| HN Mirror

Y	Hacker News new \| ask \| show \| jobs

by geofft 2232 days ago

One thing this writeup made me realize is, if I have a misbehaving I/O system (NFS or remote block device over a flaky network, dying SSD, etc.), in the pre-io_uring world I'd probably see that via /proc/$pid/stack pretty clearly - I'd see a stack with the read syscall, then the particular I/O subsystem, then the physical implementation of that subsystem. Or if I looked at /proc/$pid/syscall I'd see a read call on a certain fd, and I could look in /proc/$pid/fd/ and see which fd it was and where it lived.

However, in the post-io_uring world, I think I won't see that, right? If I understand right, I'll at most see a call to io_uring_enter, and maybe not even that.

How do I tell what a stuck io_uring-using program is stuck on? Is there a way I can see all the pending I/Os and what's going on with them?

How is this implemented internally - does it expand into one kernel thread per I/O, or something? (I guess, if you had a silly filesystem which spent 5 seconds in TASK_UNINTERRUPTIBLE on each read, and you used io_uring to submit 100 reads from it, what actually happens?)

6 comments

Matthias247 2232 days ago

I think that's a very reasonable concern. It however isn't really about io_uring - it applies to all "async" solutions. Even today if you are running async IO in userspace (e.g. using epoll), it's not very obvious where something went wrong, because no task is seemingly blocked. If you attach a debugger, you might most likely see something being blocked on epoll - but a callstack to the problematic application code is nowhere in sight.

Even if pause execution while inside the application code there might not be a great stack which contains all relevant data. It will only contain the information since the last task resumption (e.g. through a callback). Depending on your solution (C callbacks, C++ closures, C# or Kotlin async/await, Rust async/await) the information will be between not very helpful and somewhat understandable, but never on par with a synchronous call.

link

WGH_ 2231 days ago

> Even today if you are running async IO in userspace (e.g. using epoll), it's not very obvious where something went wrong, because no task is seemingly blocked.

It doesn't apply to file IO, which is never non-blocking, and can't be made async with epoll.
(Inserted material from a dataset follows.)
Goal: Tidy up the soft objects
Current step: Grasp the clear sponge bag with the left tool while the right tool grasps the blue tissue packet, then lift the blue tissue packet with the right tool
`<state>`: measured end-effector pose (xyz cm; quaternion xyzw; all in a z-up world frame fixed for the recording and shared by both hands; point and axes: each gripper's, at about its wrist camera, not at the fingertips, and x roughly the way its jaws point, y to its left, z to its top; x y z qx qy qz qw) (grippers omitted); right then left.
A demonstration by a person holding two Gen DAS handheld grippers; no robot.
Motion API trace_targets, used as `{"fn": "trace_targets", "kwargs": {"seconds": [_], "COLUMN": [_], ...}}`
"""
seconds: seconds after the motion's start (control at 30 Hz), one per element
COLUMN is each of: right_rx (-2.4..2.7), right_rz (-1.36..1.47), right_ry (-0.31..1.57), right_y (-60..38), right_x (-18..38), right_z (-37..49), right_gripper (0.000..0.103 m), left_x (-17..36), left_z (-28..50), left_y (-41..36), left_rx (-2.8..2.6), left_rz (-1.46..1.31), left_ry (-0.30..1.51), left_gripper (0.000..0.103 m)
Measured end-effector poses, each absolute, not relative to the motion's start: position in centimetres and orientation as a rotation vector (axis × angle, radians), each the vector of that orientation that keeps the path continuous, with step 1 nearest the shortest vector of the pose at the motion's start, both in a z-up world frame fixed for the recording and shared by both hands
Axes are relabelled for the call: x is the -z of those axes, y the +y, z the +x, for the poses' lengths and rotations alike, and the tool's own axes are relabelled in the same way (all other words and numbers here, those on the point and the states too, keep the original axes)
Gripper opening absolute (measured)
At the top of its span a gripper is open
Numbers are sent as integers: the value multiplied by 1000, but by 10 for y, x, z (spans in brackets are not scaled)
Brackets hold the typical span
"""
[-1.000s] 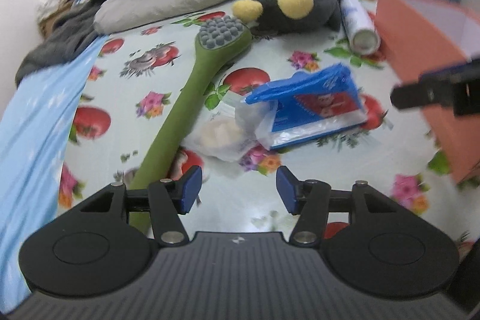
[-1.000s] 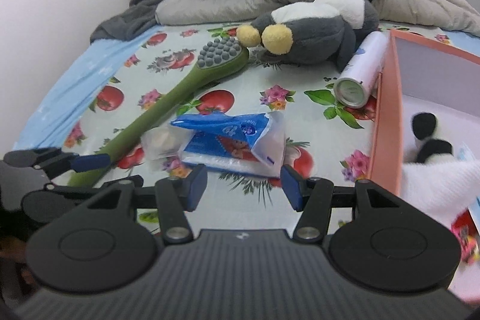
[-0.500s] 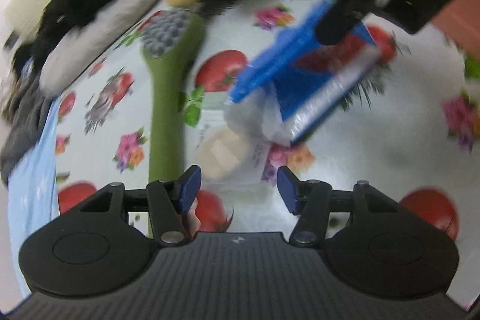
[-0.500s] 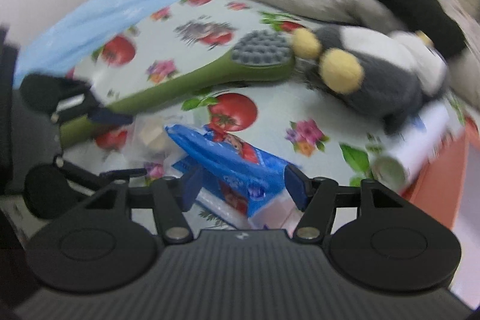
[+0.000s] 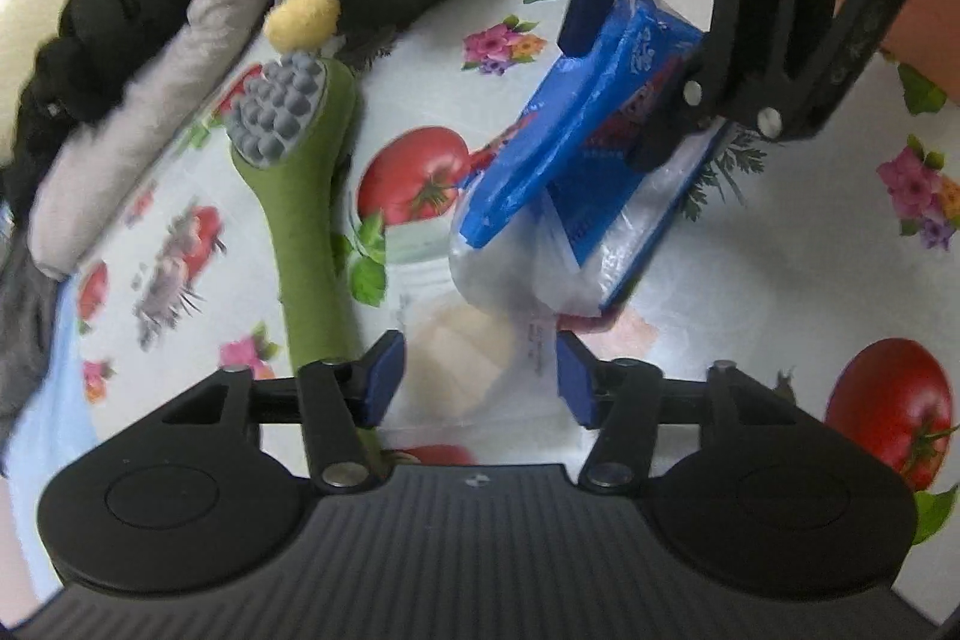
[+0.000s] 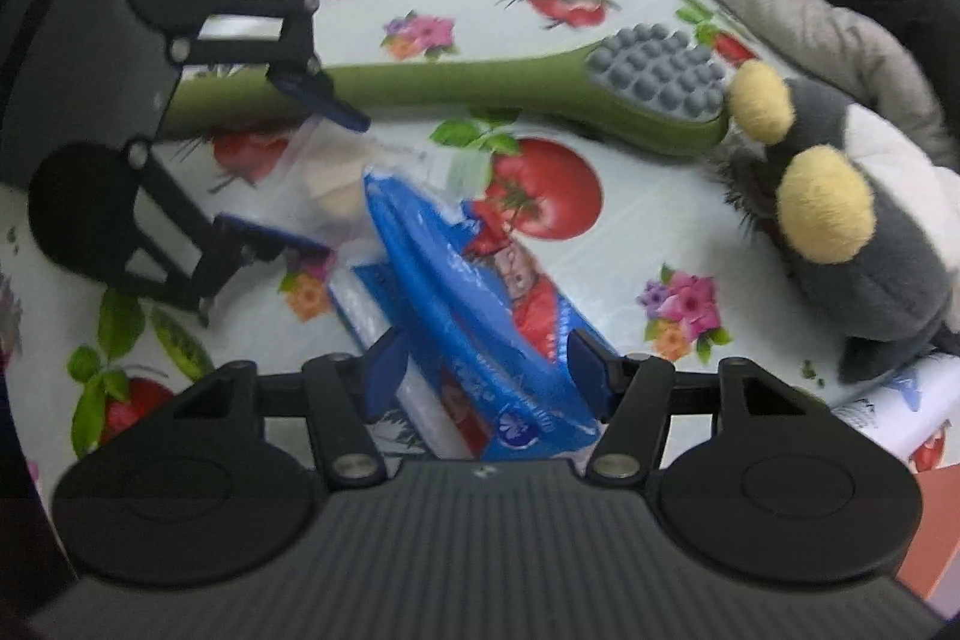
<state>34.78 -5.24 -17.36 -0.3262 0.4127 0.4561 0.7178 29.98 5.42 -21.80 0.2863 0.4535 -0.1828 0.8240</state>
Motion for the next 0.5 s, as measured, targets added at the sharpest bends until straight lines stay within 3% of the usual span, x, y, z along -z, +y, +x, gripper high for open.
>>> {"fn": "trace_targets", "kwargs": {"seconds": [0.07,0.13,0.2,0.23,0.3,0.5], "right_rx": [-1013,-1005,-1003,-1003,-994,-932], "right_rz": [-715,-675,-665,-664,-643,-562], "right_ry": [904,919,909,903,891,850], "right_y": [-53,-54,-55,-56,-58,-70], "right_x": [173,170,166,164,157,130], "right_z": [349,353,350,349,347,334], "right_gripper": [49,25,20,15,11,7], "left_x": [217,216,216,215,213,196], "left_z": [303,304,301,299,296,279], "left_y": [59,61,59,58,58,59], "left_rx": [384,377,367,357,333,253], "left_rz": [525,487,495,487,469,324], "left_ry": [1006,1026,1028,1030,1027,1005], "left_gripper": [49,38,24,22,13,8]}}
Epoll always considers files ready for any IO. And if the device is slow, the thread is blocked with dreaded "D" state.

link

CodesInChaos 2230 days ago

The fundamental problem is that readiness based async IO and random access to not mix well. You'd need a way to poll readiness for different positions in the same file at the same time.

Completion based async (including io_uring on Linux or IO completion ports on Windows) doesn't suffer from this problem.

link

Doxin 2232 days ago

> It will only contain the information since the last task resumption

That's an implementation detail though. As far as I'm aware python keeps hold of the stack, so it outputs complete stack traces as you'd expect from synchronous code.

link

cyphar 2232 days ago

You would want to start using the more modern debugging tools, namely dynamic tracing tools like bpftrace[1]. Though in fairness, it might be a tad tricky to get a trace for a specific file without some more complicated scripts.

[1]: https://github.com/iovisor/bpftrace

link

shuss 2232 days ago

This is such a great point. Never thought how async I/O could be a problem this way. In the SQ polling example, I used BPF to "prove" that the process does not make system calls:

https://unixism.net/loti/tutorial/sq_poll.html

Could be a good idea to use BPF to expose what io_uring is doing. Just a wild thought.

link

matheusmoreira 2232 days ago

Good point. Would be great if the submission and completion ring buffers were accessible via procfs.

link

ecnahc515 2232 days ago

Could eBPF be used? I'm really not sure myself.

link

dirtydroog 2232 days ago

Use timeouts?

link

geofft 2232 days ago

How exactly? I/O in TASK_UNINTERRUPTIBLE/TASK_KILLABLE cannot be timed out - so part of my question is how io_uring handles that in general.

link

cyphar 2232 days ago

If it's just blocked, you could probably look at the io_uring kthreads. But as I mentioned in another comment, bpftrace is probably a more useful tool for things like this (and it's useful for general kernel debugging too!).

link